Dataset excerpts ->
------------------------------------------------------------------------
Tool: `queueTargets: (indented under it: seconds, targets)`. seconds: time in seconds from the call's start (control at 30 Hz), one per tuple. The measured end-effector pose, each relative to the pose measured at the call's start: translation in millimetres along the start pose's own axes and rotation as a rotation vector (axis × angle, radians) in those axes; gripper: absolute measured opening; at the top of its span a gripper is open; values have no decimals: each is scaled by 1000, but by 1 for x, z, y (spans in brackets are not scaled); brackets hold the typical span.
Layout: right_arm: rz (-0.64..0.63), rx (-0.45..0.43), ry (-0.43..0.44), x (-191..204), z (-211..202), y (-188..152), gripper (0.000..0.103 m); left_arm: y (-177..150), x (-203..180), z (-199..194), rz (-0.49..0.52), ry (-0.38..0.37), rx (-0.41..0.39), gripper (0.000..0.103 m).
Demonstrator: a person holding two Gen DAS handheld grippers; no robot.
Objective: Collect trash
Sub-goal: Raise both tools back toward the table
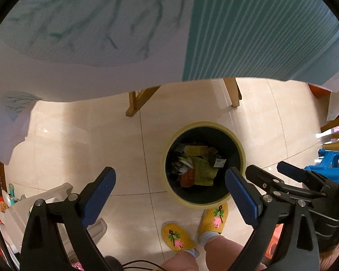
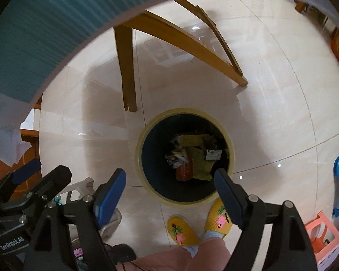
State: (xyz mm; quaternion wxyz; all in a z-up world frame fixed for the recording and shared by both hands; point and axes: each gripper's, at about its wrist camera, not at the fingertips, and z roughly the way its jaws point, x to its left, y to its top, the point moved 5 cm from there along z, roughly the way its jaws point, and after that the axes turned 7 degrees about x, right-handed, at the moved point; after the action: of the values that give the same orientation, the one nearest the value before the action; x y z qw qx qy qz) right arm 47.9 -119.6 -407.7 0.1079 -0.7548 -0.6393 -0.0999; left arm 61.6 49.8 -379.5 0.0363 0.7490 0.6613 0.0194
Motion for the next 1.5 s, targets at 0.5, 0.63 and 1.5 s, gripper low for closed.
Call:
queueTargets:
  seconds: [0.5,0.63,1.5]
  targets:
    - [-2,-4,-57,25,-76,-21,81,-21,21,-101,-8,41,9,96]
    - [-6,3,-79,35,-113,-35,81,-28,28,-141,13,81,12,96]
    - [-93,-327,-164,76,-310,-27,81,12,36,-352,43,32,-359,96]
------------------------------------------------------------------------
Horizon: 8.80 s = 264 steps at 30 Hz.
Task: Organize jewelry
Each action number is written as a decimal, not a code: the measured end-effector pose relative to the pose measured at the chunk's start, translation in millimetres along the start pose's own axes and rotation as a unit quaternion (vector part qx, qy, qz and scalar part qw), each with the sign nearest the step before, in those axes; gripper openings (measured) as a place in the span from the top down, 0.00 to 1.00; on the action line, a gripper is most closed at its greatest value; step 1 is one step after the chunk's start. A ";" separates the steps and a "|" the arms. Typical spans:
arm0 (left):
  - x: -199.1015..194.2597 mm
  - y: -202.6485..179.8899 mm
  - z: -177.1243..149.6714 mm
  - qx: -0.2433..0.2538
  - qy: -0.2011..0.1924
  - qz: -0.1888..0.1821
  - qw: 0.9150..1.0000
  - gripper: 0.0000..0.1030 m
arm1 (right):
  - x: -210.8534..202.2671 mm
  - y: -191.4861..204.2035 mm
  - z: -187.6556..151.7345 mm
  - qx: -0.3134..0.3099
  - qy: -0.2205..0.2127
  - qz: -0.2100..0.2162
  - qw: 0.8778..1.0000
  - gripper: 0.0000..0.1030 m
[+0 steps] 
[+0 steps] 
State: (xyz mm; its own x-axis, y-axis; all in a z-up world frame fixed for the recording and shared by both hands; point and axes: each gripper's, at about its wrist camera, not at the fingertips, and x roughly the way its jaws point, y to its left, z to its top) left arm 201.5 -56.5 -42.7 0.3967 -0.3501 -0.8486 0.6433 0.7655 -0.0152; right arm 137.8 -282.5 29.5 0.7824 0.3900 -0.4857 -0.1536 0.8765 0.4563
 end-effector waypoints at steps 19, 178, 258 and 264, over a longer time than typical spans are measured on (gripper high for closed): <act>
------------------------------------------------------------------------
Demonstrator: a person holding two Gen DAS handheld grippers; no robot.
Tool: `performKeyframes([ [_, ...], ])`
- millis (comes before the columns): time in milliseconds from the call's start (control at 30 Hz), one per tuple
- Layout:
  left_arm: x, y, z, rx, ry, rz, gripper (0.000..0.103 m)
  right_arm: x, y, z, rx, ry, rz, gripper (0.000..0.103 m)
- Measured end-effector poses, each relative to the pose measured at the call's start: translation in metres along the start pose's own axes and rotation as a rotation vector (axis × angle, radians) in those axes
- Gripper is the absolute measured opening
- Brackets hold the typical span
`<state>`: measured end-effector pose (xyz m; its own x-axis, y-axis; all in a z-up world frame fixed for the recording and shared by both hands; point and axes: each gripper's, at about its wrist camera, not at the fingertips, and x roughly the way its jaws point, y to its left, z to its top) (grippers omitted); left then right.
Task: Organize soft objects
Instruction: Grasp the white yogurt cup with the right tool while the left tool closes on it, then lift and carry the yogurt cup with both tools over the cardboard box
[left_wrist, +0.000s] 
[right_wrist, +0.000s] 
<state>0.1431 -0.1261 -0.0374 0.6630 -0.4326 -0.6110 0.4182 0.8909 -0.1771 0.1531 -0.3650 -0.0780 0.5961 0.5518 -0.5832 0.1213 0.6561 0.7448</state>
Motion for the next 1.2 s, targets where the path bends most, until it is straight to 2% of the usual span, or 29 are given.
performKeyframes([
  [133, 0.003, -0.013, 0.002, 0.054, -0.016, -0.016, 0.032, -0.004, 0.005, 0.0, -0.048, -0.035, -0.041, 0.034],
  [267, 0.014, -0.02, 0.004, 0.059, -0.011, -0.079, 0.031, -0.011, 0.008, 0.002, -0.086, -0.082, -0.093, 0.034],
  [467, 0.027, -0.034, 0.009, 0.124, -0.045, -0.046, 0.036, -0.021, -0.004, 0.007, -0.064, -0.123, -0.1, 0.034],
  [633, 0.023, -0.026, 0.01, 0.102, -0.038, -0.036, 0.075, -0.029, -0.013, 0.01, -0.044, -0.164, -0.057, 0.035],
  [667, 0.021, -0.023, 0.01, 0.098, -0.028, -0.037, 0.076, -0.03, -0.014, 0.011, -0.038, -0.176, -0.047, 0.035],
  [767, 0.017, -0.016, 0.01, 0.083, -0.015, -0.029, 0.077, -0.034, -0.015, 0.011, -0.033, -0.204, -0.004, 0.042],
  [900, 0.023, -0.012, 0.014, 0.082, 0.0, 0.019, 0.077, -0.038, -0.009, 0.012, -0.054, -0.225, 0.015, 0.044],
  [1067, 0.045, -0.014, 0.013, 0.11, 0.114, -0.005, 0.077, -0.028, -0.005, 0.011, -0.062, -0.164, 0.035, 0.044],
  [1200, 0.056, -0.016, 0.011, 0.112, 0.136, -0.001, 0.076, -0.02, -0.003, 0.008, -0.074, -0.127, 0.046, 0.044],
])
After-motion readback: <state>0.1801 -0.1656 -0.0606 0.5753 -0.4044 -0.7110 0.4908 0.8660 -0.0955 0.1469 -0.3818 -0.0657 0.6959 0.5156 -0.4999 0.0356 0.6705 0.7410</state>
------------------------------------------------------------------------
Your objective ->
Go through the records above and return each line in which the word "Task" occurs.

Exercise answer ->
Task: Organize jewelry
Task: Organize soft objects

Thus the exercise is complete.